[SOURCE INFORMATION — start]

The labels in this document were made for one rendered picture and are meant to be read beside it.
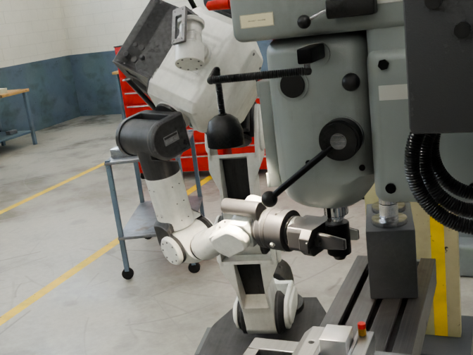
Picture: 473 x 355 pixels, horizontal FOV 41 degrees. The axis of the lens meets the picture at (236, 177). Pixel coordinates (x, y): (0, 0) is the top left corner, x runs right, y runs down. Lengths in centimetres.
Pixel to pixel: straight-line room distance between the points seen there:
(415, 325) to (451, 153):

[SOURCE INFORMATION — finish]
[SOURCE INFORMATION — start]

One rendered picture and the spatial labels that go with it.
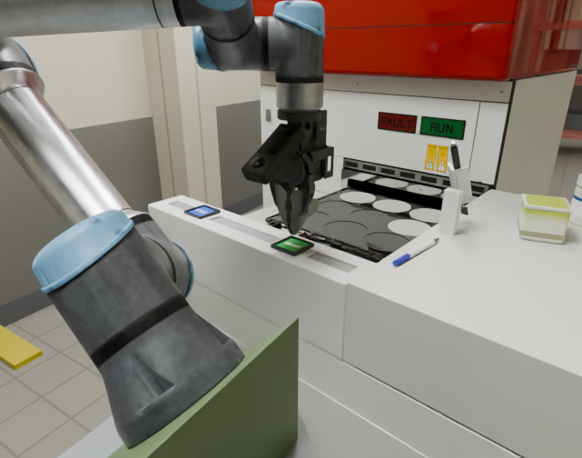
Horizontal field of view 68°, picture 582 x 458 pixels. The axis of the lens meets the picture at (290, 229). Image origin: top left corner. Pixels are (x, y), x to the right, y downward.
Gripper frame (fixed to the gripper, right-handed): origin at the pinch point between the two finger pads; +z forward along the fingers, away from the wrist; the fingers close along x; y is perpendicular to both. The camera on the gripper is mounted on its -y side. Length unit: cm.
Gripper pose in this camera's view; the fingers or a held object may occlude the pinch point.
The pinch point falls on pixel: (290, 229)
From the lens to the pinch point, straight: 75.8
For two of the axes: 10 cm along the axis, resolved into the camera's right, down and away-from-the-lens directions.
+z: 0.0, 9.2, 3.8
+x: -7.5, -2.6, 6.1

[SOURCE INFORMATION — finish]

Print from the line containing "One rendered picture and the" through the line containing "-7.5, -2.6, 6.1" in the data above, exactly as the lines stand, and omit every picture.

▸ **WRITTEN SOLUTION**
One rendered picture and the spatial labels that go with it.
Horizontal field of view 68°, picture 582 x 458 pixels. The axis of the lens meets the picture at (290, 229). Image origin: top left corner. Pixels are (x, y), x to the right, y downward.
Gripper frame (fixed to the gripper, right-handed): origin at the pinch point between the two finger pads; +z forward along the fingers, away from the wrist; the fingers close along x; y is perpendicular to both. The camera on the gripper is mounted on its -y side. Length unit: cm.
Gripper pose in this camera's view; the fingers or a held object may occlude the pinch point.
The pinch point falls on pixel: (290, 229)
From the lens to the pinch point, straight: 75.8
For two of the axes: 10 cm along the axis, resolved into the camera's right, down and away-from-the-lens directions.
+z: 0.0, 9.2, 3.8
+x: -7.5, -2.6, 6.1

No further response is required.